Anyway the point is, Nardil was profoundly helpful for my depression overall, and as a consequence I started caring a lot more about things, and so my compulsive behavior in many ways increased (say, getting ready for the day and trying to make my appearance "good enough" for example, rather than being too depressed to spend as much time & energy on that).
But Nardil is very serotonergic feeling and just very beneficial mood-wise, so it does also help me care much less about many things that would otherwise deeply bother me. Or i.e., my disappointment/bother when things are "imperfect" is also greater when depressed, and vice versa.So it is really difficult for me to say one way or the other how Nardil is for OCD and O-C perfectionistic problems. And I have analyzed this question quite a bit over the years. (My issues are so complex and multi-dimensional and overlapping though, so maybe another person with more straightforward OCD (so-to-speak) could answer better.)
Nardil is *much* better than Parnate for anxiety though, in my opinion (or for me and I would guess most people), so I would definitely consider giving it a try. Parnate and Nardil are very, very different drugs, despite unfortunately being lumped together so often since they're both MAOIs. Nardil is much more serotonergic, and also has the moderate GABA increasing properties (from its metabolite) that Parnate lacks.

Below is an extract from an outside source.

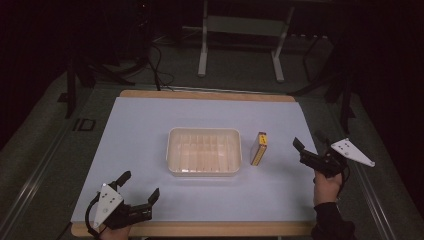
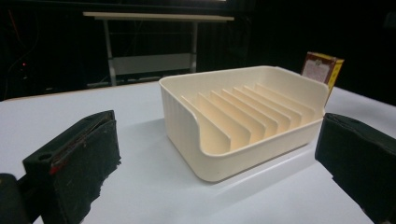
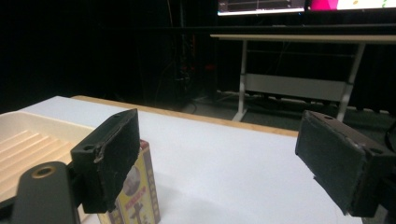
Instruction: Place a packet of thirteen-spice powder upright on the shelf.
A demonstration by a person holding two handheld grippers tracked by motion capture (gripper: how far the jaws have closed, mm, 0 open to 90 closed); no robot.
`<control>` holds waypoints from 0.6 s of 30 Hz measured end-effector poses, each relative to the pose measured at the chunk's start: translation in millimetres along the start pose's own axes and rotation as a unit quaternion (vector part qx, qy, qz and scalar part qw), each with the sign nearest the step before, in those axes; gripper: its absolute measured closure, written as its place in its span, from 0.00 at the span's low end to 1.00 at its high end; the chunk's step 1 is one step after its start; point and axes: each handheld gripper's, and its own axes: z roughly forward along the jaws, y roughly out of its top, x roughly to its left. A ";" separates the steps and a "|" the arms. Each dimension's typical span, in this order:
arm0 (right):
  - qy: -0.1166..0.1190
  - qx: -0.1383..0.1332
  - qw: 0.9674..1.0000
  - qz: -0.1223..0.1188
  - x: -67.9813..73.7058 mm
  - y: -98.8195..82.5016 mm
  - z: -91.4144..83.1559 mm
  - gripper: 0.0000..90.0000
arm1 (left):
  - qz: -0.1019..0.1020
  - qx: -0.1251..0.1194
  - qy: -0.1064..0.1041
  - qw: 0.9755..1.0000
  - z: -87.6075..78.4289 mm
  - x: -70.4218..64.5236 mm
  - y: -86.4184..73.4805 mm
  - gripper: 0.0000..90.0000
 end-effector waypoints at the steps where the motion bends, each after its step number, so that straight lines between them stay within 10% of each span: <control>1: 0.005 0.000 1.000 -0.001 1.2 1.3 0.4 0.15 | -0.001 0.001 -0.003 1.000 1.8 -0.4 -0.3 0.00; 18: 0.054 0.076 0.995 -0.021 16.3 11.1 21.3 0.15 | 0.011 0.001 -0.008 1.000 -3.4 -7.2 0.9 0.00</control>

But you know, hypothesizing based on pharmacology only goes so far. With something novel, one has to try it to really know how they will be affected. I really saw this again with my memantine trial.But I will say this. Sadly, nothing has really helped my hyper-perfectionistic OCD-type problems significantly (without just making me nonfunctional otherwise of course-- like say being sedated or something). Nothing.
Nevertheless, Nardil was a wonderful gift. .. Far from perfect obviously. It doesn't take away the problems of life -- which are many. And the side effects can be quite bothersome, libido side effects especially. But it can be *profoundly* helpful.
With responsible caution and measured expectations, I would strongly recommend it to anyone who has serious mood and anxiety problems.
> No problem. It's kind of a pity, since Memantine seems to be testing so well for OCD and OC-spectrum type disorders (at least if the scattering of studies on Pubmed are anything to go by). I was really hoping it might be my silver bullet. Being an outlier sucks.
>
> Just out of curiosity - I also suffer from a rather severe perfectionistic streak (in addition to out-and-out OCD) and have been contemplating a Nardil trial. I was on Parnate for 6 months last year and it helped depression and cognition, but worsened my anxiety. Has Nardil had any beneficial impact on your condition?